The nursery, where the two women slept in the same suite of rooms as their royal charges and where a fire burned in the grate even in mid-summer, was a self-contained world of security in the vast and impersonal palace.
This was a mini-kingdom with its own rituals and the place where Charles was happiest. It was surely no coincidence that when he proposed to Diana it was in the nursery at Windsor Castle. But there were tensions. Philip thought Helen Lightbody mollycoddled sensitive Charles and was too firm with wilful Anne.
Charles later remembered it as a ‘to-do’. Helen departed and her understudy took over.

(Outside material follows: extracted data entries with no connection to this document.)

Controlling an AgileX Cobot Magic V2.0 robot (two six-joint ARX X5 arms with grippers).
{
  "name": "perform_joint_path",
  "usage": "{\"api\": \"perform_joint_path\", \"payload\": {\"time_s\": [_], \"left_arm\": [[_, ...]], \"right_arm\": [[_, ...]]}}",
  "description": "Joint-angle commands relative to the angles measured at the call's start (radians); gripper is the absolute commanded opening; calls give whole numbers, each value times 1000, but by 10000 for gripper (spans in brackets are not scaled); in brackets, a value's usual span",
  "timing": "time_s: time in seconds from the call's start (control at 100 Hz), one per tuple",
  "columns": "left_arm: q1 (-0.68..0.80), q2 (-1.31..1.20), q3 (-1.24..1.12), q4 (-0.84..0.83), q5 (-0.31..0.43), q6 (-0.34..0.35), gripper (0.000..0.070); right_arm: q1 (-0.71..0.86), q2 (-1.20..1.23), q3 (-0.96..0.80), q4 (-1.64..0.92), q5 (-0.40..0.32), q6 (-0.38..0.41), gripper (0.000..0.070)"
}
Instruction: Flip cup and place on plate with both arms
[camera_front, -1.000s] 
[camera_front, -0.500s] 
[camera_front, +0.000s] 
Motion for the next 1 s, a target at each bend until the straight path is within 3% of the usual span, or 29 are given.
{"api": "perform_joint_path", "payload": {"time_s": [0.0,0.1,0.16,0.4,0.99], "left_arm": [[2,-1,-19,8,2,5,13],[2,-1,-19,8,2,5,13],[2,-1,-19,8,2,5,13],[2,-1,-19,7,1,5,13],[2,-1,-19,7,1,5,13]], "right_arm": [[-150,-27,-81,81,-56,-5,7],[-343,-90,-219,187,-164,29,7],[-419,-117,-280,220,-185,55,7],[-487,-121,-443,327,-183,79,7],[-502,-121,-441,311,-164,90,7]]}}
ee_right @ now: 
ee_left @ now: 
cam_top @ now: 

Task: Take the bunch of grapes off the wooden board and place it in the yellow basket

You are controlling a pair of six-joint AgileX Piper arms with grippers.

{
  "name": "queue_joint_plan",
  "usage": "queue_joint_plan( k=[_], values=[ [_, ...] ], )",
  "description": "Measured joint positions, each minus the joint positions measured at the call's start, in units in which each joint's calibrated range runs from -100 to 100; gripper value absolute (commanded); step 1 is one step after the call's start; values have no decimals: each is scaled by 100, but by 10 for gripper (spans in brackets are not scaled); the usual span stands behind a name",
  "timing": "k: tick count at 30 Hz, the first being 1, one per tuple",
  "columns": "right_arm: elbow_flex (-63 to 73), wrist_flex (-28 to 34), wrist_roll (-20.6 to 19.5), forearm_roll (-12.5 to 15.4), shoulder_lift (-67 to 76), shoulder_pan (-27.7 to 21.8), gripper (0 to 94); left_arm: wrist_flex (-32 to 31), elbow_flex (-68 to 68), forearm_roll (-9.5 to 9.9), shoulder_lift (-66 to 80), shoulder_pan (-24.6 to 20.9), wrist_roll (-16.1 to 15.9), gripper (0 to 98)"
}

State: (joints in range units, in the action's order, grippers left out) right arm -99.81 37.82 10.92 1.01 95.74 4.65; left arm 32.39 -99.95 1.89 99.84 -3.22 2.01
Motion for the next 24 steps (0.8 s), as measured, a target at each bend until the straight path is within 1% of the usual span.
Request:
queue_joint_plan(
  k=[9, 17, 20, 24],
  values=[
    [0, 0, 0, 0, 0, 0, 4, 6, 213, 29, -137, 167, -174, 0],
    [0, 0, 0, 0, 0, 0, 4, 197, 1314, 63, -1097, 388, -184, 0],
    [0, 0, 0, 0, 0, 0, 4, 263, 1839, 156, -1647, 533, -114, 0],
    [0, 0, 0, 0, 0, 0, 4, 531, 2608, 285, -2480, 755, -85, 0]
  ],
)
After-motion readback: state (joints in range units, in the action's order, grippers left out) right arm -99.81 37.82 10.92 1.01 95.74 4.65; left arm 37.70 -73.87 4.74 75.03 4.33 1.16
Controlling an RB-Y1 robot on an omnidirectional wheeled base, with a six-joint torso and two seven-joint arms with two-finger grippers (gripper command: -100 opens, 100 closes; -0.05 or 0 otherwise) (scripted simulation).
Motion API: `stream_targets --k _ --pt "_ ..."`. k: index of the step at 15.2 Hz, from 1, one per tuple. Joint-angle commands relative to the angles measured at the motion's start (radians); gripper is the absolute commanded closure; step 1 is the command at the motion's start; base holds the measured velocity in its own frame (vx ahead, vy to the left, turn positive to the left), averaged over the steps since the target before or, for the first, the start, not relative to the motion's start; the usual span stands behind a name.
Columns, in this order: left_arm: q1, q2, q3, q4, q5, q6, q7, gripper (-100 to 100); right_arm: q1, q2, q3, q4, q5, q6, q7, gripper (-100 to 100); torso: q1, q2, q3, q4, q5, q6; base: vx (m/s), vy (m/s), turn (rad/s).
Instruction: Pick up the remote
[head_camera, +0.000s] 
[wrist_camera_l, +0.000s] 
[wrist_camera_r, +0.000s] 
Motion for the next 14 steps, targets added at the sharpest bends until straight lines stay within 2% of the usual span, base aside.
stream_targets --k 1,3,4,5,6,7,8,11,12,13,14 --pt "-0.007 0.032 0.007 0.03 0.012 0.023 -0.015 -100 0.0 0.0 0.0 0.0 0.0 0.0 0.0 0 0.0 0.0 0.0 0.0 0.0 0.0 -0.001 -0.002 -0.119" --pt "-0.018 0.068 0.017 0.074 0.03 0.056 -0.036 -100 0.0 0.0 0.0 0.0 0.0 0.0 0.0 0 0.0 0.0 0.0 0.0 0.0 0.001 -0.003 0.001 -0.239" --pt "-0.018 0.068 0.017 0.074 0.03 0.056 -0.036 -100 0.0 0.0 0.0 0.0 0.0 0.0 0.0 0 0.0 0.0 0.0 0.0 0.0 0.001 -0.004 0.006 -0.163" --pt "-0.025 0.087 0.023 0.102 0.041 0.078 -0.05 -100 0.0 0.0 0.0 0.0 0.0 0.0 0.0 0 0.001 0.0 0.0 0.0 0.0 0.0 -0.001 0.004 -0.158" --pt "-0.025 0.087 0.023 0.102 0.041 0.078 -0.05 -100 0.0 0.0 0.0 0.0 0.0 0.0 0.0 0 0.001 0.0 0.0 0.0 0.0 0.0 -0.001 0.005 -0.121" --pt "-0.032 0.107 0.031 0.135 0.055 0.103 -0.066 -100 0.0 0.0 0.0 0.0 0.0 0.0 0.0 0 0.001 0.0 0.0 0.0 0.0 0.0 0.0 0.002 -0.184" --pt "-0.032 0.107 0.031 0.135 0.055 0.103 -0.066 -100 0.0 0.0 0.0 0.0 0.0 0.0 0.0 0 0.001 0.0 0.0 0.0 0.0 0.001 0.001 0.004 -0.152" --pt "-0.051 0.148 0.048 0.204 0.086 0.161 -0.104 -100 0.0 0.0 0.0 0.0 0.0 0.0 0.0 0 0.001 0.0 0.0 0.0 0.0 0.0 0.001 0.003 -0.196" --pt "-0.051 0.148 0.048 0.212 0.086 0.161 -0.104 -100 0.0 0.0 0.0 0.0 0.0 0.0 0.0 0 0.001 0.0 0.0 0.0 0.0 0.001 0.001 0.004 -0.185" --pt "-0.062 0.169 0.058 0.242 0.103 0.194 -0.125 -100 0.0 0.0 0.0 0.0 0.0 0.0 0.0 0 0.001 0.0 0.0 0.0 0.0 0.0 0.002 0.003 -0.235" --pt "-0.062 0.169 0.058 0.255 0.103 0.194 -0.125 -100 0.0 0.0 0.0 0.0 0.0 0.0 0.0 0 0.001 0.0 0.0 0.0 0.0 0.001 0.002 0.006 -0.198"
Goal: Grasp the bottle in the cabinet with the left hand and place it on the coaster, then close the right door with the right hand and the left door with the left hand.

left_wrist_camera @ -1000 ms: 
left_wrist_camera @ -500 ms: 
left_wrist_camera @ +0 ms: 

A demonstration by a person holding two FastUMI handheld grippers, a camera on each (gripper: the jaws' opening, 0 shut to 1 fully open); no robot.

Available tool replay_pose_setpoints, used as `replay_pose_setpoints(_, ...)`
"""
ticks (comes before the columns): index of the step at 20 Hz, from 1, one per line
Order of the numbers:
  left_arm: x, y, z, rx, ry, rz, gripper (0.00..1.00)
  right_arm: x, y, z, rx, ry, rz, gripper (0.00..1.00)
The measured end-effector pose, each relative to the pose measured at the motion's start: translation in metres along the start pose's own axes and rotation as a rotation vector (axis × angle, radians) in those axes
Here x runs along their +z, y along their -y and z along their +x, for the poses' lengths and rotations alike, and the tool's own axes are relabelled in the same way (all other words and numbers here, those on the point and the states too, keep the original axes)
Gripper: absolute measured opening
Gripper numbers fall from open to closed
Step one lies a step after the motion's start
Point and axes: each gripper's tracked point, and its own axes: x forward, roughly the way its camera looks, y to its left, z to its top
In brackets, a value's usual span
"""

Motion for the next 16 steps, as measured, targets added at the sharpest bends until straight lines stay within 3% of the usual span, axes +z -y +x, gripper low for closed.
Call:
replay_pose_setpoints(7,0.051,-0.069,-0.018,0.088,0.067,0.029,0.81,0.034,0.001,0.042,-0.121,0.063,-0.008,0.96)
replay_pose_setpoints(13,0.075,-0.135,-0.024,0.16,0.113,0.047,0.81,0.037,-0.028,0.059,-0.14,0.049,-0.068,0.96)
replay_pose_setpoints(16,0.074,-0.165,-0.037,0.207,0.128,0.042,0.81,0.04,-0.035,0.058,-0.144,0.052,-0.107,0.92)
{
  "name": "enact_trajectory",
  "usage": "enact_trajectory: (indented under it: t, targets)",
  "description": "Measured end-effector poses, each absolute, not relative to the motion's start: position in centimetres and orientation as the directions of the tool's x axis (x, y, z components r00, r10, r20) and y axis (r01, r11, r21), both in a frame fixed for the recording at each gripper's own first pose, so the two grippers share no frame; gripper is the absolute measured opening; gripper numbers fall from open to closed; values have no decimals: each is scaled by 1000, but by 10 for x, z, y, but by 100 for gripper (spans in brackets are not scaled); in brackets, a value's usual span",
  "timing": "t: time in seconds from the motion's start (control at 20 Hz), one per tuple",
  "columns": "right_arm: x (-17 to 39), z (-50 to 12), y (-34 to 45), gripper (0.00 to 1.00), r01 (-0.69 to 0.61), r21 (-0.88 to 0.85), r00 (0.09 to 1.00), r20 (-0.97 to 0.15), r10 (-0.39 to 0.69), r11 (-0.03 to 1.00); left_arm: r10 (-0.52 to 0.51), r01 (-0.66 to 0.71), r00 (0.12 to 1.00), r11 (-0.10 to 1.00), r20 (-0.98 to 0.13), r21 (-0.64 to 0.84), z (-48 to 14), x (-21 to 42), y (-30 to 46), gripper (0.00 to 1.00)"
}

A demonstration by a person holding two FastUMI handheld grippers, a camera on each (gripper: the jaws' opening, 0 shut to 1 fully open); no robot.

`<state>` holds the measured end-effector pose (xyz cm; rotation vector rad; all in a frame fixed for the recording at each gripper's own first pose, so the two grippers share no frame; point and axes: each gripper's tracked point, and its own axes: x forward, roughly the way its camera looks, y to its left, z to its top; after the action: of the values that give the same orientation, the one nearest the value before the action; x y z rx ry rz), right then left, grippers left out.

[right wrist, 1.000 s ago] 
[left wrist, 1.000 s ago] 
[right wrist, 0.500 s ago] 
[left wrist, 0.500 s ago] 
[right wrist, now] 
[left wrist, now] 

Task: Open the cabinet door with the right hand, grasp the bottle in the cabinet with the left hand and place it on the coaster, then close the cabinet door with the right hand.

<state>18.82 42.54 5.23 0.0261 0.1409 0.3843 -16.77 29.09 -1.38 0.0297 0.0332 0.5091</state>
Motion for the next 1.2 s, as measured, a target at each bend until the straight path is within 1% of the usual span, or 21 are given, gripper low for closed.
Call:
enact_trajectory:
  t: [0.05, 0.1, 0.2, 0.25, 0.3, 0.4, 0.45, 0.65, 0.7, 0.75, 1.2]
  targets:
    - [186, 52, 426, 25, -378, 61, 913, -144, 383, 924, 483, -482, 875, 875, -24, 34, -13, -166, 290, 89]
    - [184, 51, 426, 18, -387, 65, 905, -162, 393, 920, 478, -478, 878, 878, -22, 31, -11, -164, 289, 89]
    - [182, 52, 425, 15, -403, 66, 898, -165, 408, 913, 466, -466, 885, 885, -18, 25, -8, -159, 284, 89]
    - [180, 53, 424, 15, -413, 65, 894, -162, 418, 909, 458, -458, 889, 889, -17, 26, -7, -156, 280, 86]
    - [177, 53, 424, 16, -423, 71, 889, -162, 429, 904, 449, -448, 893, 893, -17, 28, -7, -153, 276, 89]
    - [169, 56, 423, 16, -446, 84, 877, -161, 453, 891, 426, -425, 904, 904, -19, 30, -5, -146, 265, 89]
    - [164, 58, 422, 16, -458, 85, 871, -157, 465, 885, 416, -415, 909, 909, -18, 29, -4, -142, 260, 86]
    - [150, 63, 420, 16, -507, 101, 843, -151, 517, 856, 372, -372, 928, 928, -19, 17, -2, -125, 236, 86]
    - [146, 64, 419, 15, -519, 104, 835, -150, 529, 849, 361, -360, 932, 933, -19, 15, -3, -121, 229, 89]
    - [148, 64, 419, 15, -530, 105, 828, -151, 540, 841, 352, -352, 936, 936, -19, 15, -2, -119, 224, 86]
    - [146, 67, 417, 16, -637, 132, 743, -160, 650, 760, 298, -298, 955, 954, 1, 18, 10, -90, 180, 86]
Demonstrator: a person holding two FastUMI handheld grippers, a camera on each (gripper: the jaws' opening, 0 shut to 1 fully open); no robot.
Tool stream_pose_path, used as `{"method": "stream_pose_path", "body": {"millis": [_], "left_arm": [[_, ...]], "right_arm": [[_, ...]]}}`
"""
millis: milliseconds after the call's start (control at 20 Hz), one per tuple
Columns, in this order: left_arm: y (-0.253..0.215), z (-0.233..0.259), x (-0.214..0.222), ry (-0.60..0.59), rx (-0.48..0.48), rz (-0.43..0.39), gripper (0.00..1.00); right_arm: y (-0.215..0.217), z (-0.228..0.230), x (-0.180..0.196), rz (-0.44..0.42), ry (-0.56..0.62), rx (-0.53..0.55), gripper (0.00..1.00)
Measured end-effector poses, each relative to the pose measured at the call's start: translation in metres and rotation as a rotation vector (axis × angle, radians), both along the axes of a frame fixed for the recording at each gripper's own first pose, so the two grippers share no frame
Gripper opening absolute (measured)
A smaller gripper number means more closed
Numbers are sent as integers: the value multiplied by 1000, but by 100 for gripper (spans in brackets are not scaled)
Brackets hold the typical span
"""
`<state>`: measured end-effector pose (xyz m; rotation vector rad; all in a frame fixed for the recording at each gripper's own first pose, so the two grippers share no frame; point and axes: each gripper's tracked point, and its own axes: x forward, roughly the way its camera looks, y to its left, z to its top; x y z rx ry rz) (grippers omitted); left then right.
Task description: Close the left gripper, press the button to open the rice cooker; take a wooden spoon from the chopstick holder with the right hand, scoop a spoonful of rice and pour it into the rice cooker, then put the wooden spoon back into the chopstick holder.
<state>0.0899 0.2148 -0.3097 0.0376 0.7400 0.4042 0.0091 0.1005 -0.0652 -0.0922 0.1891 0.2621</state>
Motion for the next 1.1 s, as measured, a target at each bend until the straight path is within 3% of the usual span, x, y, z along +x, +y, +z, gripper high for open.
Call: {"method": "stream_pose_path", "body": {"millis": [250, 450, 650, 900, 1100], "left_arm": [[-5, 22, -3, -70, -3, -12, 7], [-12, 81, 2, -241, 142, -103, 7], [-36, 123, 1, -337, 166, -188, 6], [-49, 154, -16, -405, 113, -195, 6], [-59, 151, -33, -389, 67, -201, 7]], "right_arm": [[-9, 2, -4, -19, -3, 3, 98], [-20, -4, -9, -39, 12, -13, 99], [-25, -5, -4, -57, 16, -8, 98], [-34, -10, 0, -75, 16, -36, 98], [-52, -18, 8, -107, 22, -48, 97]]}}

‘Mrs’ Anderson as she was always known, even though she was unmarried and remained so, became the most important figure in Charles’s life.
The King arrives at St Mary Magdalene, the parish church at Sandringham, Norfolk for a Sunday service on March 1
She presided over a regime that became more relaxed but by no means slack. ‘Firm, even strict by the standards of a later generation, and in extremis willing to administer a smacking, she was, by nature, kind and gentle, quick to comfort and encourage,’ wrote Jonathan Dimbleby in his authorised biography of Prince Charles. She was, he added, ‘a fount of warmth, common sense and stability’.
Until 1977, when Mabel left Buckingham Palace to work for Princess Anne, pregnant with her son Peter, at Gatcombe Park, there wasn’t a morning if he was at home when Charles would not breakfast in the nursery with her.
He never forgot that it was Mabel who had sent him bottles of Vosene shampoo for his dandruff at boarding school.
Nanny Anderson never took to the informality of Gatcombe and stood down two months before the princess’s daughter Zara was born.
But her royal life was far from over. She had a seat at Charles’s wedding to Diana, although the prince’s new wife flatly refused his demand to bring her back to look after baby William.
Acutely aware of the influence Mabel had over her husband, Diana feared any influence of her own over the young prince’s upbringing would be eroded by employing her.
After the Wales’s separation, however, Mabel quietly emerged to help with William and Harry, and was taken on by Andrew and Fergie following the birth of Princess Beatrice.
When she turned 80 it was Charles, naturally, who organised a party – a sit-down dinner at Clarence House where her royal life began.
For Charles she continued to provide one other valuable service: keeping his favourite teddy bear patched up. She was the only person he trusted to darn the threadbare cuddly toy that has always gone everywhere with him.